INDIANAPOLIS (AP) — Indiana is seeing a surge in early voting when compared with the midterm elections in 2014.
As of Thursday, more than 292,000 residents had either cast a ballot at early voting centers or through the mail, according to data from the Secretary of State's office. That's more than twice the roughly 137,000 early ballots that were cast by the same time in October 2014. It's about 48,000 less than the roughly 341,000 early ballots cast by the same date in 2016 but that was a presidential election year, which attracts higher voter turnouts.
"Candidates and issues drive voters to the polls," said Valerie Warycha, a spokeswoman for the Secretary of State's office.
Early voting numbers do not necessarily reflect increased voter turnout, said Andrew Downs, director of the Mike Downs Center for Indiana Politics at Purdue Fort Wayne.
"What a lot of literature shows is that people who are voting early are people who would have voted anyway.

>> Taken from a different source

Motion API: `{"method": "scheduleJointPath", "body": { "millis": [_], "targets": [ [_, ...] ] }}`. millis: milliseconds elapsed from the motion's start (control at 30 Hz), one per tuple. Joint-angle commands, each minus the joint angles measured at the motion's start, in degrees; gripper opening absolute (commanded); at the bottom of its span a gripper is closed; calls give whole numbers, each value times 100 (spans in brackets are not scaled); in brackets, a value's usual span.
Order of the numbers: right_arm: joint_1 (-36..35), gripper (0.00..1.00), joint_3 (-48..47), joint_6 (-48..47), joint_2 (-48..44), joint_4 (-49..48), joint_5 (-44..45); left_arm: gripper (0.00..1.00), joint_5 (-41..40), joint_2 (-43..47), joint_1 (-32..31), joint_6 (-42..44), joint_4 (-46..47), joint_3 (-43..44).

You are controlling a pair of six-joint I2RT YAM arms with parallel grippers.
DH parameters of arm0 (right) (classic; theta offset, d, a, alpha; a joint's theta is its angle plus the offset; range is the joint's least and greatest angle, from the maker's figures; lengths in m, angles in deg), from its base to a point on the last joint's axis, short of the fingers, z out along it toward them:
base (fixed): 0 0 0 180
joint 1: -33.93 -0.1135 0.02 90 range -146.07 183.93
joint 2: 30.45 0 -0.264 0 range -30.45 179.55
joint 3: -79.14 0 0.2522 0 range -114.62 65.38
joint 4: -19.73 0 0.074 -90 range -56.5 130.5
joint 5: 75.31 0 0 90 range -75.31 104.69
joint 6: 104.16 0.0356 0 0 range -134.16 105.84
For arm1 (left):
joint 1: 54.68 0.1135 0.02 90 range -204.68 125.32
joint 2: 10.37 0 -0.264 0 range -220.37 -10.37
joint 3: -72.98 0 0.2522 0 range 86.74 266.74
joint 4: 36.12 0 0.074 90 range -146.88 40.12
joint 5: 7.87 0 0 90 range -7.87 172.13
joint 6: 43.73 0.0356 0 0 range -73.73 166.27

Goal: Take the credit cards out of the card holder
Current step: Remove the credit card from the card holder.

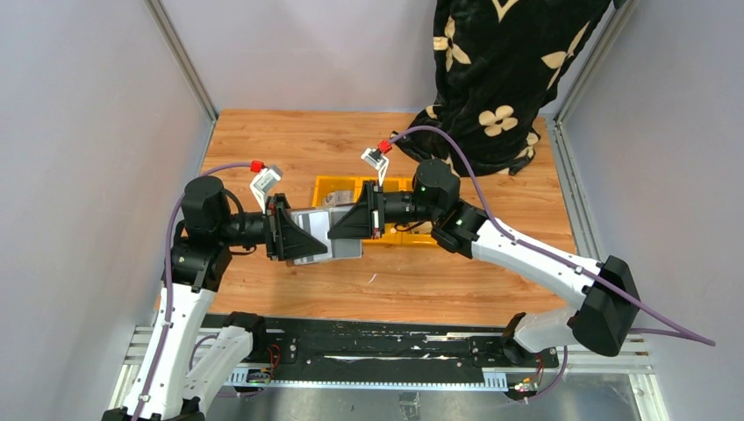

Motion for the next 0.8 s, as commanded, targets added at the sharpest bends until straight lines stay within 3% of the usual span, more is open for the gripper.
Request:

They're simply taking advantage of the convenience," Downs told The (Fort Wayne) Journal Gazette.
In the past, researchers would have looked at mailed absentee ballots as an indicator of whether voter turnout would be higher in a particular election, Downs said. But with the advent of early voting and new technologies, it's harder to predict Election Day turnout.
"I would contend that campaigns are more conscious and more active in trying to get early voting generally, which might mean a mailed ballot for some folks," Downs said.
Early voting began Oct. 10 in Indiana, and not all early voting sites have opened in some counties. Six satellite early voting sites in Marion County, the state's most populous county, will not open until Friday. Early voting ends on Nov. 5, the day before the election.